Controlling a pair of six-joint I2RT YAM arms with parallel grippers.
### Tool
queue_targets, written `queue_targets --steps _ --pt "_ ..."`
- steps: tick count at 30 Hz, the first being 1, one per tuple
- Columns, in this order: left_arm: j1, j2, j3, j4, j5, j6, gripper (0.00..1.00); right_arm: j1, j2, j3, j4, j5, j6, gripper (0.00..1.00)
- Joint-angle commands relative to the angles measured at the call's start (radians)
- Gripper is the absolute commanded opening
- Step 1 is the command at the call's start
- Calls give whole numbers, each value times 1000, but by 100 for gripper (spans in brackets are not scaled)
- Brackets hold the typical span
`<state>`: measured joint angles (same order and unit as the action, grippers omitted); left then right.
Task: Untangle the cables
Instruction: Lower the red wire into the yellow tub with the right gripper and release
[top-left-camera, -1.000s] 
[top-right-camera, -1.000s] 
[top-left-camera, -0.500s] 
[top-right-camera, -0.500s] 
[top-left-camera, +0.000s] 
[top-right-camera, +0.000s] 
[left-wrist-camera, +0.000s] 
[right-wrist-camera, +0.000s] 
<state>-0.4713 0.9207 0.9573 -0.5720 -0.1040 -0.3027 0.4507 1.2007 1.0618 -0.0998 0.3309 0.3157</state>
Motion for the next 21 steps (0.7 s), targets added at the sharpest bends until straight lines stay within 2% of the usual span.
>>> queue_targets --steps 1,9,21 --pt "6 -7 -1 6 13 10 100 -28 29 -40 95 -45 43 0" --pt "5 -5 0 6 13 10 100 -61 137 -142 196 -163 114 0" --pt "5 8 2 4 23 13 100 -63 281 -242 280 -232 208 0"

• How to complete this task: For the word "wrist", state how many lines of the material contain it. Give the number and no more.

• Result for this task: 2